All of lore.kernel.org
 help / color / mirror / Atom feed
* [PATCH v2 0/3] drm/amdkfd: new event wait support
@ 2023-06-06 16:24 James Zhu
  2023-06-06 16:24 ` [PATCH v2 1/3] drm/amdkfd: add event age tracking James Zhu
                   ` (2 more replies)
  0 siblings, 3 replies; 8+ messages in thread
From: James Zhu @ 2023-06-06 16:24 UTC (permalink / raw)
  To: amd-gfx; +Cc: Felix.kuehling, jamesz

In kernel amdgpu driver, kfd_wait_on_events is used to support user space signal event wait
function. For multiple threads waiting on same event scenery, race condition could occur
since some threads after checking signal condition, before calling kfd_wait_on_events, the 
event interrupt could be fired and wake up other thread which are sleeping on this event.
Then those threads could fall into sleep without waking up again. Adding event age tracking
in both kernel and user mode, will help avoiding this race condition.
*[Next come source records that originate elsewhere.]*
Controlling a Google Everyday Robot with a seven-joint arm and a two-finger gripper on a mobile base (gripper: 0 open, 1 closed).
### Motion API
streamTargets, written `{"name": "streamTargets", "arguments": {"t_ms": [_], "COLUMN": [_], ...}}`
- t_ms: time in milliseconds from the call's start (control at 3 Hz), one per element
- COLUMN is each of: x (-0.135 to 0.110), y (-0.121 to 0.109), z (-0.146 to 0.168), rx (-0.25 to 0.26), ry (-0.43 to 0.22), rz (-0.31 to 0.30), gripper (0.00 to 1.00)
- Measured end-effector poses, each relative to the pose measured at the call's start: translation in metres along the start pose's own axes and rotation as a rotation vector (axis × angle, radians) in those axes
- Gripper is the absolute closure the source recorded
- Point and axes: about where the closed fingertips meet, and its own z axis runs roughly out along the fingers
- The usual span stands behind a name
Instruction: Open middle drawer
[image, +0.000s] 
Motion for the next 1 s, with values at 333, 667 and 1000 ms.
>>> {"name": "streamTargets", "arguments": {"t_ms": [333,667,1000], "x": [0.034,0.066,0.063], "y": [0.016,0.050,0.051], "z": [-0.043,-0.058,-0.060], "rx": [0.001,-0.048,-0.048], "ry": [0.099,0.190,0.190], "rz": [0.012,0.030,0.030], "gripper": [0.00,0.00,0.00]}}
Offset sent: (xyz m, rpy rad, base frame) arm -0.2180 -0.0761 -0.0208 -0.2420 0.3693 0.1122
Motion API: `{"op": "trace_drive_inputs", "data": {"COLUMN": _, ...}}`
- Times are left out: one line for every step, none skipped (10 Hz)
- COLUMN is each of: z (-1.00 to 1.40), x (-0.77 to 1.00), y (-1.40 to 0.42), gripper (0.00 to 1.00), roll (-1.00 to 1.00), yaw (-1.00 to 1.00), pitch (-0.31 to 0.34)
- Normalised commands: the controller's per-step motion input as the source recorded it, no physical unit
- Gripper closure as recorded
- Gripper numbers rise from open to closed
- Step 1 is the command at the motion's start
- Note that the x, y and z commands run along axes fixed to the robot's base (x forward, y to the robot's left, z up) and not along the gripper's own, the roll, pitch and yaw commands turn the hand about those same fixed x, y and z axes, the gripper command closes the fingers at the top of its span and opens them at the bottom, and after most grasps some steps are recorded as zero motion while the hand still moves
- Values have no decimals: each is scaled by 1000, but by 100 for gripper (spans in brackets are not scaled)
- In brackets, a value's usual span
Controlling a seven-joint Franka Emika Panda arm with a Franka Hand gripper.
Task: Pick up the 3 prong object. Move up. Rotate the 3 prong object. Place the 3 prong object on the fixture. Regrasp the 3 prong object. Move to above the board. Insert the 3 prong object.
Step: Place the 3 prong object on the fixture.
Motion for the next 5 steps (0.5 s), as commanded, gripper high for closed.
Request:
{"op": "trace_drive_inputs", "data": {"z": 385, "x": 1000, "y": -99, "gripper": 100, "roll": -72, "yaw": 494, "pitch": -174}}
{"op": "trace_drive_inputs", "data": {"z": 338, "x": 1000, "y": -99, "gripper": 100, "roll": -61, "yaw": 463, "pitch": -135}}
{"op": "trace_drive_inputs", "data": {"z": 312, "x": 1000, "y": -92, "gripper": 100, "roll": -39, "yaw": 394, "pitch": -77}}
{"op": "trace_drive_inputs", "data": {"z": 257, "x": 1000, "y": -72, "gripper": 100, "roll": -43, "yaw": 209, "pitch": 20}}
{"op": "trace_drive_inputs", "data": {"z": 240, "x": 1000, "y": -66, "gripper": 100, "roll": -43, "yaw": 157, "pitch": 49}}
The changes for The user space ROCT-Thunk-Interface/ROCR-Runtime are listed below for
review togehter with kernel mode changes.

ROCT-Thunk-Interface:
https://github.com/RadeonOpenCompute/ROCT-Thunk-Interface/commit/efdbf6cfbc026bd68ac3c35d00dacf84370eb81e
https://github.com/RadeonOpenCompute/ROCT-Thunk-Interface/commit/1820ae0a2db85b6f584611dc0cde1a00e7c22915

ROCR-Runtime:
https://github.com/RadeonOpenCompute/ROCR-Runtime/compare/master...zhums:ROCR-Runtime:new_event_wait_review
https://github.com/RadeonOpenCompute/ROCR-Runtime/commit/e1f5bdb88eb882ac798aeca2c00ea3fbb2dba459
https://github.com/RadeonOpenCompute/ROCR-Runtime/commit/7d26afd14107b5c2a754c1a3f415d89f3aabb503

-v2: remove unnecessay link

James Zhu (3):
  drm/amdkfd: add event age tracking
  drm/amdkfd: add event_age tracking when receiving interrupt
  drm/amdkfd: don't sleep when event age unmatch

 drivers/gpu/drm/amd/amdkfd/kfd_events.c | 21 +++++++++++++++++++++
 drivers/gpu/drm/amd/amdkfd/kfd_events.h |  1 +
 include/uapi/linux/kfd_ioctl.h          | 13 +++++++++++--
 3 files changed, 33 insertions(+), 2 deletions(-)

-- 
2.34.1


^ permalink raw reply	[flat|nested] 8+ messages in thread

* [PATCH v2 1/3] drm/amdkfd: add event age tracking
  2023-06-06 16:24 [PATCH v2 0/3] drm/amdkfd: new event wait support James Zhu
@ 2023-06-06 16:24 ` James Zhu
  2023-06-07 17:17   ` Felix Kuehling
  2023-06-06 16:24 ` [PATCH v2 2/3] drm/amdkfd: add event_age tracking when receiving interrupt James Zhu
  2023-06-06 16:24 ` [PATCH v2 3/3] drm/amdkfd: don't sleep when event age unmatch James Zhu
  2 siblings, 1 reply; 8+ messages in thread
From: James Zhu @ 2023-06-06 16:24 UTC (permalink / raw)
  To: amd-gfx; +Cc: Felix.kuehling, jamesz

Add event age tracking

Signed-off-by: James Zhu <James.Zhu@amd.com>
---
 include/uapi/linux/kfd_ioctl.h | 13 +++++++++++--
 1 file changed, 11 insertions(+), 2 deletions(-)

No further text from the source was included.